The band's music is characterized by a metal sound, and the screamed vocals of frontman Josh Scogin. Journalists have frequently referred to the music as "chaotic"; Allmusic writer Alex Henderson described it as a "dense, clobbering sledgehammer", while Brian Shultz of Alternative Press called it "manically pounding, distortion-soaked exercises of catharsis". The Chariot has often been labeled a metalcore band. However, the music generally defies genre standards like melodic/abrasive dynamics and harmonizing vocals; it wouldn't leave room for the "nonstop firestorm of exploding drums, heaving guitars, and visceral shrieking," as Allmusic writer Corey Apar put it. The band utilizes time changes and start-stop shifts, and typically write very short songs. Some journalists believe the music is challenging and an acquired taste.
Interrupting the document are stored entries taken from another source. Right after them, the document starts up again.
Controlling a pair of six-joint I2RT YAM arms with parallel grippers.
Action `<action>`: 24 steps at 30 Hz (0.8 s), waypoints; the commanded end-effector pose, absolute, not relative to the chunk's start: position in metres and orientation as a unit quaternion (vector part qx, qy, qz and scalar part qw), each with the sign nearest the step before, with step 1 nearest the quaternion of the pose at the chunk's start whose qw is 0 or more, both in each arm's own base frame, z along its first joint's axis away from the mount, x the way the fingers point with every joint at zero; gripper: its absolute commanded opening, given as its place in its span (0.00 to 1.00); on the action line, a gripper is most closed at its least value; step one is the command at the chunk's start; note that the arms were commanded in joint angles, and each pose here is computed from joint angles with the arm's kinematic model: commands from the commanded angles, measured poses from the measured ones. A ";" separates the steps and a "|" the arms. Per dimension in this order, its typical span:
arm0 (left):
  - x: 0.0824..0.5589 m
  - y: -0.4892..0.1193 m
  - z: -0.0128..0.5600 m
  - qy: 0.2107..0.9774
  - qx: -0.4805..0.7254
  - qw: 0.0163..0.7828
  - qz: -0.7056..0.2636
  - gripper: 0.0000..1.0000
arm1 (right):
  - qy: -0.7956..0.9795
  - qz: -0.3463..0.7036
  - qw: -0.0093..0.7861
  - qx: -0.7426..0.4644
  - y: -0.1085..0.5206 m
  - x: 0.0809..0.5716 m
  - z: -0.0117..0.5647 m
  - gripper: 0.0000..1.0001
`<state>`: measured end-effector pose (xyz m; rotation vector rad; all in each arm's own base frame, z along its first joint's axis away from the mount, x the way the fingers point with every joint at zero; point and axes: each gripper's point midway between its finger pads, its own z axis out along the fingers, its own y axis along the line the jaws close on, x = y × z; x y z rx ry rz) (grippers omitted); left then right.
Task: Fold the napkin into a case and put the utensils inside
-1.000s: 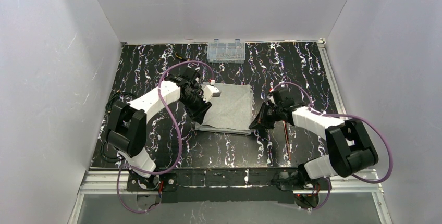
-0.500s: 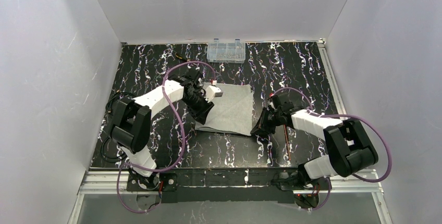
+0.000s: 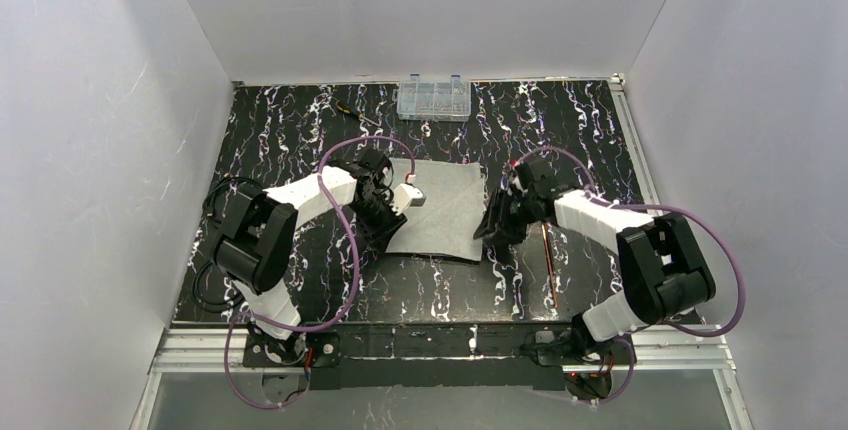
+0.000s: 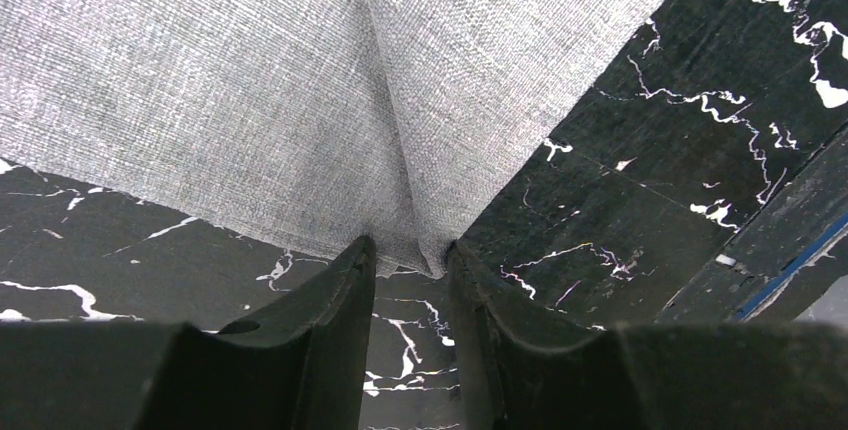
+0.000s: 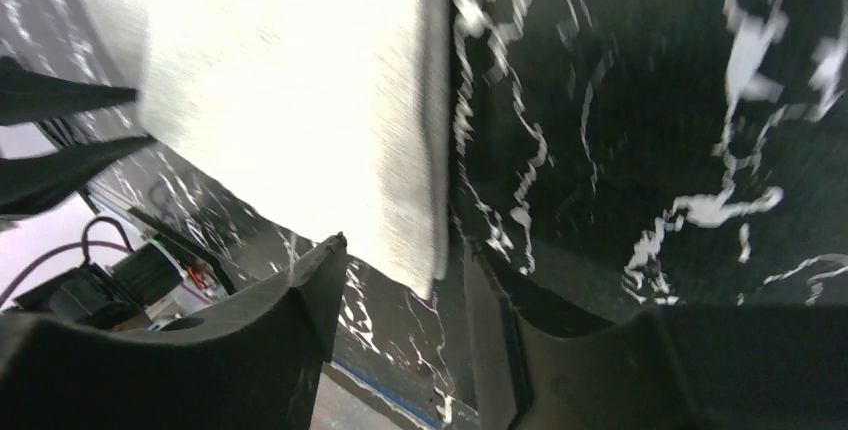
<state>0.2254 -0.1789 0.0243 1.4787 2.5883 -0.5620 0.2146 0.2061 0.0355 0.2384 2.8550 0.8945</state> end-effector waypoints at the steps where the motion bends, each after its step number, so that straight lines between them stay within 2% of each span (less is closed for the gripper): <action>1: 0.229 -0.175 0.031 0.847 0.498 0.071 -0.171 0.31 | 0.945 0.292 0.137 0.055 0.198 0.266 0.075 0.58; 6: 0.230 -0.180 0.034 0.850 0.491 0.074 -0.178 0.31 | 0.944 0.256 0.197 0.064 0.186 0.325 0.092 0.59; 11: 0.229 -0.184 0.041 0.850 0.485 0.077 -0.191 0.30 | 0.953 0.222 0.199 0.052 0.186 0.361 0.072 0.49; 24: 0.224 -0.183 0.043 0.847 0.489 0.072 -0.197 0.30 | 0.949 0.236 0.201 0.051 0.202 0.396 0.056 0.43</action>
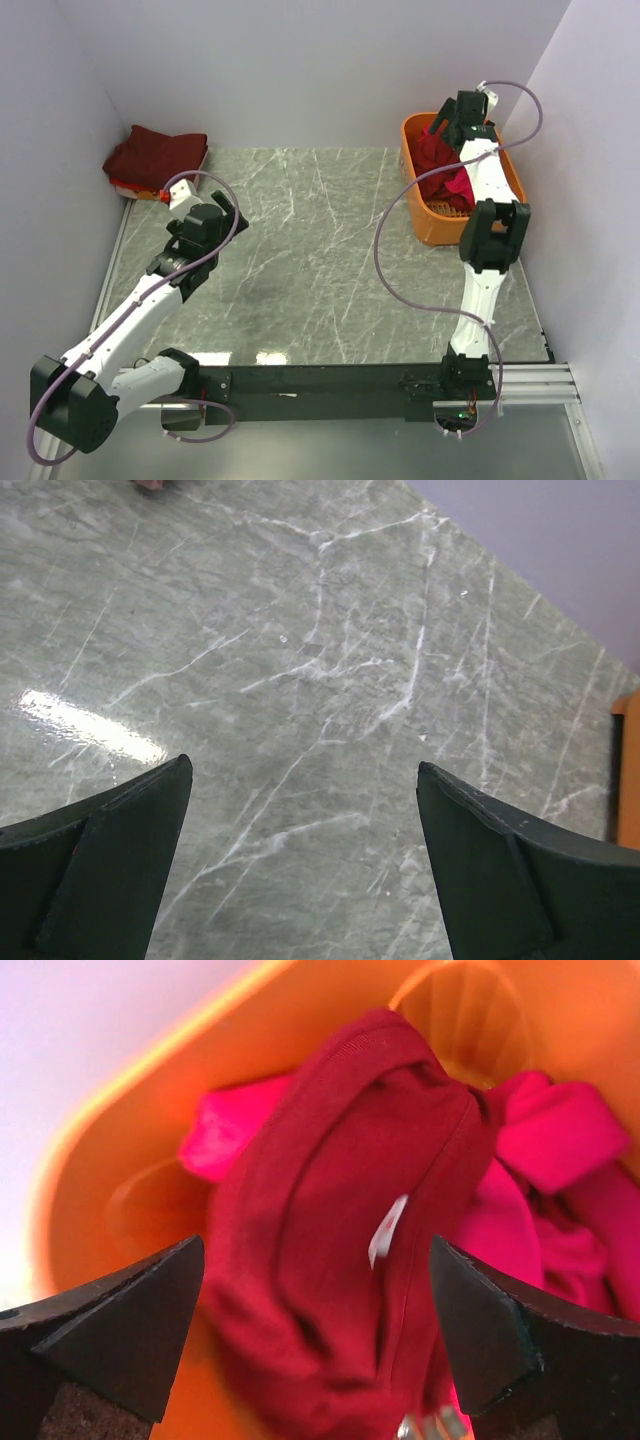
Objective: Fold and stack the t-shirts
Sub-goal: Grab the tshirt from the pile, then move the tshirt to the center of the board
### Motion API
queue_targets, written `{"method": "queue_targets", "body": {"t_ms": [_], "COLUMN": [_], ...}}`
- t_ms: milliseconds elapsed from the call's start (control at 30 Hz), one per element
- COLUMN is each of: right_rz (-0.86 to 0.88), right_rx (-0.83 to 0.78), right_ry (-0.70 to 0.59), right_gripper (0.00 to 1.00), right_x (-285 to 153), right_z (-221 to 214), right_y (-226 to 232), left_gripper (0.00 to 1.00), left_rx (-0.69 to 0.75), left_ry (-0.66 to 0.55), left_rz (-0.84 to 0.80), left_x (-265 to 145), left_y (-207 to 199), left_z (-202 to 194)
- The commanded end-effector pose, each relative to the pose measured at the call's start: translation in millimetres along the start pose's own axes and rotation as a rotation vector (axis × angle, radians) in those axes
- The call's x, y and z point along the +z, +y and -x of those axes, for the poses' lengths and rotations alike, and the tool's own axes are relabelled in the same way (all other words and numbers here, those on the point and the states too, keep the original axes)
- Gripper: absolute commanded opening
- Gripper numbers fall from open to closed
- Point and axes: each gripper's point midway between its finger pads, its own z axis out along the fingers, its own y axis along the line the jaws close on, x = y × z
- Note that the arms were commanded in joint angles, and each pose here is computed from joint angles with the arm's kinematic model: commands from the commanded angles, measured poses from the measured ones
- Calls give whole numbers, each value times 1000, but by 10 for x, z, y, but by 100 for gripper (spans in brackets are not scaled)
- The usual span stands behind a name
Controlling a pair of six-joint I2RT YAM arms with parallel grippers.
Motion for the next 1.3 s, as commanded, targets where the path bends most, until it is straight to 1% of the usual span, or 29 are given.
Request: {"method": "queue_targets", "body": {"t_ms": [0, 67, 100, 133, 167, 200, 267, 300, 367, 400, 433, 467, 533, 567, 600, 633, 667, 733, 767, 833, 867, 933, 967, 1000, 1067, 1100, 1233, 1267], "right_rz": [-26, -1, 14, 30, 48, 66, 81, 99, 119, 133, 139, 155, 154, 162, 178, 180, 216, 252, 326, 411, 506, 618, 685, 830, 978, 1106, 1332, 1347], "right_rx": [-50, -45, -50, -49, -47, -38, -27, -24, -22, -14, -14, -8, -20, -35, -51, -58, -62, -82, -91, -126, -147, -188, -195, -218, -230, -247, -273, -263], "right_ry": [13, 27, 40, 46, 44, 35, 10, -16, -59, -104, -128, -175, -236, -260, -327, -359, -412, -453, -480, -496, -502, -494, -502, -466, -440, -398, -359, -354], "right_gripper": [98, 94, 83, 74, 56, 22, 9, 2, 0, 0, 0, 0, 0, 0, 0, 0, 0, 0, 0, 0, 0, 0, 0, 0, 0, 0, 0, 0], "right_x": [141, 233, 288, 304, 328, 295, 232, 125, -15, -219, -336, -584, -877, -987, -1335, -1495, -1837, -2144, -2463, -2775, -3084, -3387, -3610, -3883, -4221, -4470, -5066, -5101], "right_z": [11, -53, -115, -141, -163, -125, -21, 108, 282, 492, 592, 784, 963, 970, 1177, 1249, 1361, 1453, 1499, 1484, 1439, 1324, 1309, 1126, 994, 825, 625, 617], "right_y": [-36, -11, -8, 9, 35, 74, 116, 169, 215, 254, 279, 308, 333, 391, 435, 453, 588, 668, 843, 1046, 1261, 1506, 1602, 1866, 2069, 2246, 2518, 2536], "left_gripper": [99, 100, 99, 99, 100, 100, 99, 99, 99, 99, 99, 99, 100, 100, 99, 99, 100, 99, 99, 99, 99, 100, 99, 99, 99, 99, 99, 99], "left_rx": [12, 12, 15, 15, 16, 16, 15, 13, 10, 6, 5, 2, -3, -4, -7, -7, -11, -12, -13, -24, -29, -35, -42, -46, -58, -68, -96, -112], "left_ry": [-19, -18, -18, -16, -17, -18, -13, -16, -16, -14, -12, -12, -11, -7, -3, -2, 2, 9, 13, 13, 14, 15, 9, 14, 6, 7, 7, -4], "left_rz": [19, 20, 26, 28, 29, 32, 29, 26, 21, 13, 8, 4, -5, -7, -15, -18, -23, -33, -34, -44, -46, -48, -51, -42, -38, -32, 9, 10], "left_x": [39, 45, 50, 57, 55, 59, 59, 53, 48, 38, 34, 29, 18, 15, 8, 4, -6, -21, -27, -56, -77, -104, -132, -149, -199, -217, -316, -359], "left_y": [5, -2, 8, 12, 10, 15, 7, 1, -1, -14, -24, -29, -46, -45, -62, -67, -78, -92, -94, -108, -105, -91, -89, -61, -28, -9, 142, 164], "left_z": [35, 37, 36, 29, 33, 33, 29, 39, 42, 37, 37, 38, 42, 35, 33, 33, 34, 25, 23, 37, 46, 46, 71, 61, 90, 90, 79, 113]}}
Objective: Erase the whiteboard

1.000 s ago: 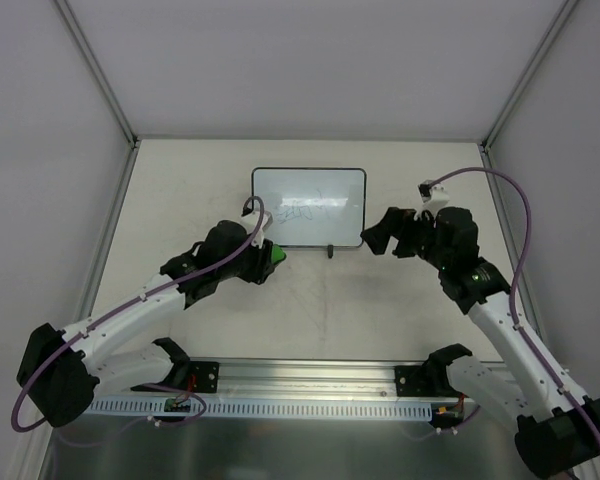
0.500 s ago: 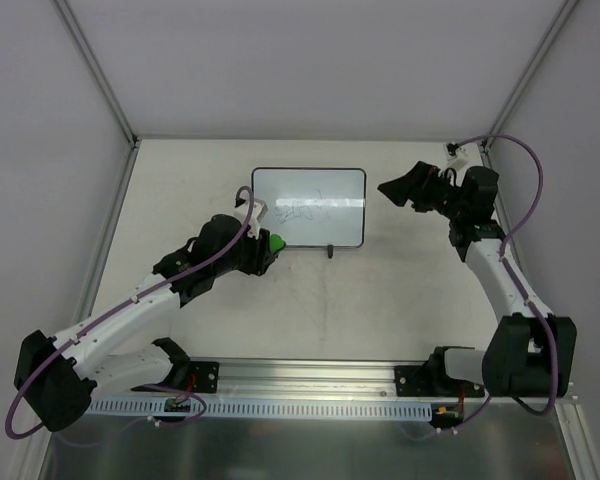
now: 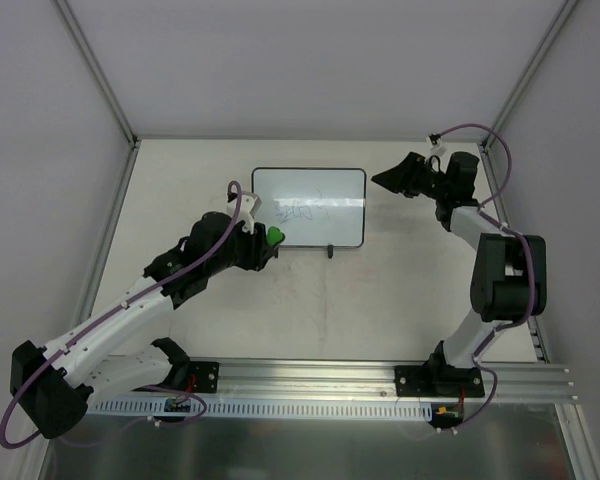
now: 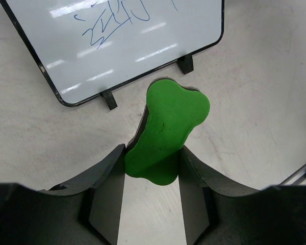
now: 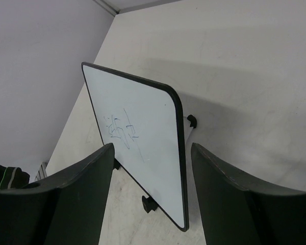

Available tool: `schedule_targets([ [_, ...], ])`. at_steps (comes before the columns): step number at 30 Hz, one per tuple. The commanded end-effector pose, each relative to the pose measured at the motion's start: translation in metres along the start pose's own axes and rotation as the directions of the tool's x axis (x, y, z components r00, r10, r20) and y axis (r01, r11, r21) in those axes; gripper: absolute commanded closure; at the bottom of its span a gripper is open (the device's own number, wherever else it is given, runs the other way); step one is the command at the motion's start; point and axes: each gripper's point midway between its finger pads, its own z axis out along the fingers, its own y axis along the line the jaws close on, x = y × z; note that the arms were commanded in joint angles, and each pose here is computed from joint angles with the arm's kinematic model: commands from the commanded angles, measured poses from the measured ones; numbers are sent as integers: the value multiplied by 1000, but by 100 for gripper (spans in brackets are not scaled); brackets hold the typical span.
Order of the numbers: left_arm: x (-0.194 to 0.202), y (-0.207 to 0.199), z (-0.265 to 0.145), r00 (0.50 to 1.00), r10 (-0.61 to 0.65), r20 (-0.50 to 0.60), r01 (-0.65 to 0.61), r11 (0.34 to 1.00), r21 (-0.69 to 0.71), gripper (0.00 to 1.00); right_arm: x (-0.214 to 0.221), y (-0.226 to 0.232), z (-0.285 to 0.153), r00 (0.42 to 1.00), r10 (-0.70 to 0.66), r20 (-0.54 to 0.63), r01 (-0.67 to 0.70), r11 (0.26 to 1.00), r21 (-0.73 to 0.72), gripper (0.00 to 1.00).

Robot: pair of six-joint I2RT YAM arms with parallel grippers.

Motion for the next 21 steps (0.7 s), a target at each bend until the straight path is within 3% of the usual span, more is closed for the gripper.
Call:
schedule_targets([
  [1, -25, -2, -7, 998, -26, 64, 26, 1000, -2, 100, -32, 17, 11, 991, -118, 70, 126, 984, -125, 35],
  [10, -27, -1, -8, 997, -26, 67, 26, 1000, -5, 100, -39, 4, 36, 994, -85, 71, 100, 962, -256, 39],
  [21, -25, 7, -2, 998, -30, 51, 32, 999, -40, 100, -24, -11, 55, 998, -35, 43, 46, 958, -284, 47],
])
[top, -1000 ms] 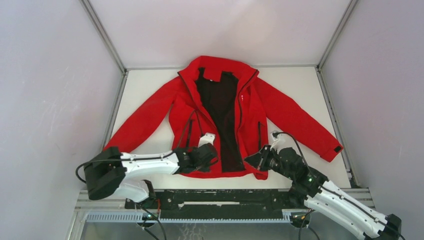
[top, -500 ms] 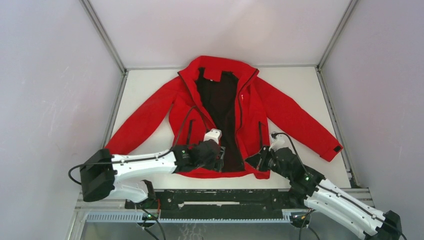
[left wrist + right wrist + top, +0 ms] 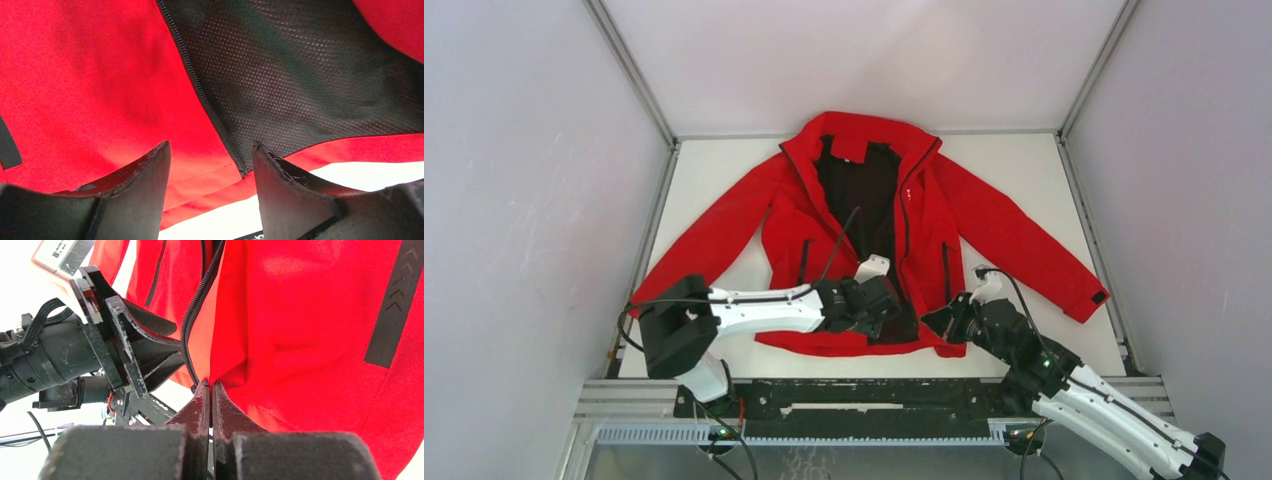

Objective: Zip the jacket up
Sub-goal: Adjust the jacket at the center of the board.

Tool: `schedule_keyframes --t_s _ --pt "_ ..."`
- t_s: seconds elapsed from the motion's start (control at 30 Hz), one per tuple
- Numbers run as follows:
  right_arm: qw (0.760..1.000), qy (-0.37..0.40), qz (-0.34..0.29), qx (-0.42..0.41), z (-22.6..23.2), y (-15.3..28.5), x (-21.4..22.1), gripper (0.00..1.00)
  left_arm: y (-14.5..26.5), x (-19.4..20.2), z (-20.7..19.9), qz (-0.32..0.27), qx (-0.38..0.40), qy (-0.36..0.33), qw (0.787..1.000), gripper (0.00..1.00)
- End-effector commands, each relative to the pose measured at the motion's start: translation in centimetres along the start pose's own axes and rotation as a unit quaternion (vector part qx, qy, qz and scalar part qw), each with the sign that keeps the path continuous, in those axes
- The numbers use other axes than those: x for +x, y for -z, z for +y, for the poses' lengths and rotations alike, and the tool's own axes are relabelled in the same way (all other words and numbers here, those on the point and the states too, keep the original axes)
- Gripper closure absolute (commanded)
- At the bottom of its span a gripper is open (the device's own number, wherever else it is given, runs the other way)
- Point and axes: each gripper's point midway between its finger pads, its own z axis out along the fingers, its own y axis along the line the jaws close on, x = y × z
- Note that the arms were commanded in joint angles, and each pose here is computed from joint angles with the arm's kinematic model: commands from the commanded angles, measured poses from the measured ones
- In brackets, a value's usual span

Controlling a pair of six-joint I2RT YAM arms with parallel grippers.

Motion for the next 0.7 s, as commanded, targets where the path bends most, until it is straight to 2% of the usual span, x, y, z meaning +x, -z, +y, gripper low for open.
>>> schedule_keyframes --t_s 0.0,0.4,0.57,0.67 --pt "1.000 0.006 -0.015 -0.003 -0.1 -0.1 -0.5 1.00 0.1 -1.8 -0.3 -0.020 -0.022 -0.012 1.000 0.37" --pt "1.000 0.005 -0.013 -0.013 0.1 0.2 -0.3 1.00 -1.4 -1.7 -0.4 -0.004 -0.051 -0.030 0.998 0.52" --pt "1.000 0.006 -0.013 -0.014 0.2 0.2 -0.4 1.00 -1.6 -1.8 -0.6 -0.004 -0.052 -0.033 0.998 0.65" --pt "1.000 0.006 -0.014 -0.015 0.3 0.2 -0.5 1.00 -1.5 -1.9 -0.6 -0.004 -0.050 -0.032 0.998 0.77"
Live performances are very important to the band. "We love playing live," said Scogin, "That's what this band are all about: playing live shows." This mentality leaked into their recording process: the band's first album was recorded entirely live in one take. Their next two efforts followed more traditional recording sensibilities: "We may go in and [fix] this one part," explained Scogin, "but [...] there's lots of stuff we probably should have tightened up. [Laughs.] But that [keeps] it feeling like a real record." Despite their attentiveness to the recording process, Scogin has maintained that their focal point is live performances, "...recording records, that's all circled around hopefully bringing more kids to the live show so we can perform for them." The band's shows have built up a reputation; MTV called them "the thing of metalcore legend". When tasked to describe their set on the Scream the Prayer Tour in HM Magazine, Corey Erb wrote:

The best word I can find is destruction. There's a frantic mix of bodies flailing, limbs flying, strings bending [..] Scogin threw his microphone twice, the guitarist climbed up on the stack of amps and hung from the rafters twice, and the set ended with the band piling up amps, drums, mic stands, lights and instruments in the middle of the stage and scraping their guitar strings across the edges of the pile. I wouldn't have been surprised if they poured gasoline on the mess and lit it up.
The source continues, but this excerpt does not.